Colgan did indicate that Saudi Arabia, the world's largest crude exporter, have a market power on their own, but not because of OPEC. The decision to maintain volume levels is important in the sense that it "provides signals about Saudi Arabia's intentions, and those do matter," Colgan explained.
The expert also said OPEC still had the ability to influence prices in the short-term by altering perceptions.
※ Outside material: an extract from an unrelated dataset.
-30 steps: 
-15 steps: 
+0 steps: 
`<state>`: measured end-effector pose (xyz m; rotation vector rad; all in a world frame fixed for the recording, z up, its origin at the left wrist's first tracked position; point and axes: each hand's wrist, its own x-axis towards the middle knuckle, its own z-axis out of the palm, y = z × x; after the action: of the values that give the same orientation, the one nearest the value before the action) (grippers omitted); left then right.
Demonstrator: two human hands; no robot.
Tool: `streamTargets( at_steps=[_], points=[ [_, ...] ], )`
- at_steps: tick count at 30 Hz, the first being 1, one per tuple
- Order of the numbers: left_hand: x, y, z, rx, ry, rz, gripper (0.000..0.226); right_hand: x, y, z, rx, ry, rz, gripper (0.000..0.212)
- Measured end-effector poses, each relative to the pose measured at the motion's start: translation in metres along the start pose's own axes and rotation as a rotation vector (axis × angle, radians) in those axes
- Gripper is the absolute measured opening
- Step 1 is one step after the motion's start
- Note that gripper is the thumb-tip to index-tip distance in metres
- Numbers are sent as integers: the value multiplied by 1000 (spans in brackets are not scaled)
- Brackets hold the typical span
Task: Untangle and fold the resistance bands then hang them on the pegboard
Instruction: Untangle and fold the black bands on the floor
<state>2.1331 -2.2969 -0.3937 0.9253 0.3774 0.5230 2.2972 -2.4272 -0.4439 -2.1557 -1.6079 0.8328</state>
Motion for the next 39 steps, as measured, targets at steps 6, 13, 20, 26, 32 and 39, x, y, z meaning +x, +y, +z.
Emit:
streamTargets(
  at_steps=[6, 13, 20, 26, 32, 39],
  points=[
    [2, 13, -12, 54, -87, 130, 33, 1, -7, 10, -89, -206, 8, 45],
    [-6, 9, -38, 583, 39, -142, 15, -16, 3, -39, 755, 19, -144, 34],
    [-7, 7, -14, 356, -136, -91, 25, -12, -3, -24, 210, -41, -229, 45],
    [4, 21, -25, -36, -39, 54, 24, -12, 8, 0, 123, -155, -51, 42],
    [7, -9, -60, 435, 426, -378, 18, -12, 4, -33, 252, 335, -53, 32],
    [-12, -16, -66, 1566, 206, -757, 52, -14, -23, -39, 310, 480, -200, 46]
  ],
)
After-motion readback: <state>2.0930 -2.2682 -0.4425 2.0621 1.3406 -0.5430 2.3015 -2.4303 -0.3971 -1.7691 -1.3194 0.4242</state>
However, the 3.6 percent drop in the price of Brent crude on Friday, the day after the OPEC announcement, was quite small and could easily be the result of normal market volatility, unaffected by the OPEC meeting, Colgan added.
Although unrelated to OPEC, if oil prices do remain low it could negatively impact North American energy markets, he suggested.
Over the past three months the market value of Brent crude oil has dropped by over 30 percent. The last time the world faced a similar crisis in 2008, when oil crashed from $145 to $40/barrel, the markets rebounded fairly quickly in 2009.
On November 27, at its 166th conference held in Vienna, OPEC announced that it was not moving from its production target of 30 million barrels per day, according to an OPEC press release. The statement also noted that forecasted growth in world oil in 2015 will be offset by the projected increase of 1.36 million barrels per day from non-OPEC countries.
On Friday, the price of Brent crude fell by $2 to $68/barrel, the lowest level since 2009, but rebounded on Tuesday to close at $71.
OPEC currently has 12 member states, Algeria, Angola, Ecuador, Iran, Iraq, Kuwait, Libya, Nigeria, Qatar, Saudi Arabia, the United Arab Emirates and Venezuela. It control about 40 percent of the world's oil output.